2. The IL12 p35 subunit comprises the amino acid sequence of Sequence ID No. 23; The IL12 p40 subunit comprises the amino acid sequence of Sequence ID No. 25; The IL12 p35 subunit comprises the amino acid sequence of SEQ ID NO: 23, and the IL12 p40 subunit comprises the amino acid sequence of SEQ ID NO: 25; The nucleic acid sequence encoding the IL12 p35 subunit includes the amino acid sequence of SEQ ID NO: 22; The nucleic acid sequence encoding the IL12 p40 subunit includes the amino acid sequence of SEQ ID NO: 24; or The nucleic acid sequence encoding the IL12 p35 subunit includes the amino acid sequence of SEQ ID NO: 22, and the nucleic acid sequence encoding the IL12 p40 subunit includes the amino acid sequence of SEQ ID NO:
24. A vaccine for use as described in claim 1.
3. The vaccine or vaccine for use according to claim 1 or 2, comprising 3 mg of a DNA plasmid encoding the hTERT antigen, 3 mg of a DNA plasmid encoding the PSMA antigen, 3 mg of a DNA plasmid encoding the WT-1 antigen, and 1 mg of a DNA plasmid containing nucleic acid sequences encoding the IL12 p35 subunit and the IL12 p40 subunit.
4. The immunogenic composition is administered by intramuscular injection in four doses every three weeks, and then every nine weeks. A vaccine for use according to claim 2 or 3, co-administered with a DNA plasmid containing nucleic acid sequences encoding IL12 p35 subunit and IL12 p40 subunit.
5. The vaccine for use according to claim 4, further comprising electroporation after each intramuscular injection.
6. The vaccine for use according to any one of claims 1 to 5, wherein the glioblastoma is characterized by a non-methylated O6-methylguanine methyltransferase (MGMT) gene promoter or a methylated MGMT promoter.
7. The vaccine for use according to any one of claims 1 to 6, wherein the semiprimab is formulated for intravenous administration.
8. A vaccine for use according to any one of claims 1 to 7, wherein 350 mg of the semiprimab is formulated for administration every three weeks.
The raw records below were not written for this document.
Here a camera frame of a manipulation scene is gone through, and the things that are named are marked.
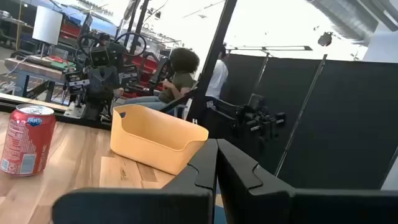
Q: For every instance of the black frame post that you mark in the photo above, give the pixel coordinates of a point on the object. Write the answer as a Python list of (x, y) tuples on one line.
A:
[(211, 71)]

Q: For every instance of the standing person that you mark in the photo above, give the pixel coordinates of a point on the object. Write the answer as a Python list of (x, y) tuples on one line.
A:
[(217, 77)]

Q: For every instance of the black frame brace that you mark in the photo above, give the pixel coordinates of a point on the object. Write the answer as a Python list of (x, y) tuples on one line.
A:
[(180, 100)]

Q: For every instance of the red tool cabinet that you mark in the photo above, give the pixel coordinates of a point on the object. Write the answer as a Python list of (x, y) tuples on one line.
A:
[(146, 67)]

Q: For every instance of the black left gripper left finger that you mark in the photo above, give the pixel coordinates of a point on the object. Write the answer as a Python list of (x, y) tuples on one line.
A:
[(140, 205)]

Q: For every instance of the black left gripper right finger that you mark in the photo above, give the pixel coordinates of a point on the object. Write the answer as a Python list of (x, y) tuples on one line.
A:
[(264, 205)]

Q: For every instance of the seated person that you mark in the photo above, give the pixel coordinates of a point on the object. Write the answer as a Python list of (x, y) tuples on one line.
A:
[(180, 84)]

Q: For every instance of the black hanging camera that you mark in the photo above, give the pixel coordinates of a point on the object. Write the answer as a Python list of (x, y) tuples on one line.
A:
[(325, 39)]

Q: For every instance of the wooden workbench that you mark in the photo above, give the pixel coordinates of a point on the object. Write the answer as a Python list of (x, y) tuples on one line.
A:
[(31, 70)]

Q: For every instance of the orange plastic bin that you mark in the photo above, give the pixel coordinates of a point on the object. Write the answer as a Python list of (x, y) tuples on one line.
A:
[(149, 146)]

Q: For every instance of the white lamp shade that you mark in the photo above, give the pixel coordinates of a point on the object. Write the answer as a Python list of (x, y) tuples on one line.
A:
[(46, 25)]

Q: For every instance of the overhead light bar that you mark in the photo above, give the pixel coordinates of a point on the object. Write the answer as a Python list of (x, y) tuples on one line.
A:
[(280, 48)]

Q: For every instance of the black background robot rig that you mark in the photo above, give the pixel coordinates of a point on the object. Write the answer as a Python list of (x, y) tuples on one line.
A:
[(102, 77)]

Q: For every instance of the thin grey pole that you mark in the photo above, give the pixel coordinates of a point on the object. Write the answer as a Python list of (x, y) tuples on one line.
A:
[(300, 115), (262, 70)]

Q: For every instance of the black partition wall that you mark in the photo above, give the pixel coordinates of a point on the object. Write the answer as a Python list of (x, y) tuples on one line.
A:
[(342, 124)]

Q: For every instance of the red Fanta soda can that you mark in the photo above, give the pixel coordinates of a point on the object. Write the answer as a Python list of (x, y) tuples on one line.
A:
[(26, 143)]
9. The vaccine or vaccine for use according to any one of claims 1 to 8, wherein the immunogenic composition is formulated for intramuscular injection.
10. The vaccine for use according to claim 9, wherein the vaccine is formulated to be administered in four doses every three weeks, and then every nine weeks.
11. The vaccine for use according to claim 9, wherein the vaccine is formulated for administration by intramuscular injection by electroporation.
12. A vaccine for use according to claims 1 to 11, wherein each dose of radiotherapy comprises 20 to 50 Gy.
13. The vaccine for use according to claims 1 to 12, wherein the radiotherapy is fractionated radiotherapy.
14. The vaccine for use according to claim 13, wherein the fractionated radiotherapy comprises 2 to 20 fractions.
15. The vaccine for use according to claim 14, wherein the fractionated radiotherapy comprises 40 Gy in 15 fractions.
16. The vaccine for use according to claim 15, wherein the fractionated radiotherapy is administered for 21 consecutive days.
17. The vaccine for use according to any one of claims 1 to 16, wherein the chemotherapeutic agent is temozolomide.
18. The chemotherapeutic agent is administered at a dose of 75 mg / m² per day for 21 consecutive days. 2 A vaccine for use according to claim 17, wherein temozolomide.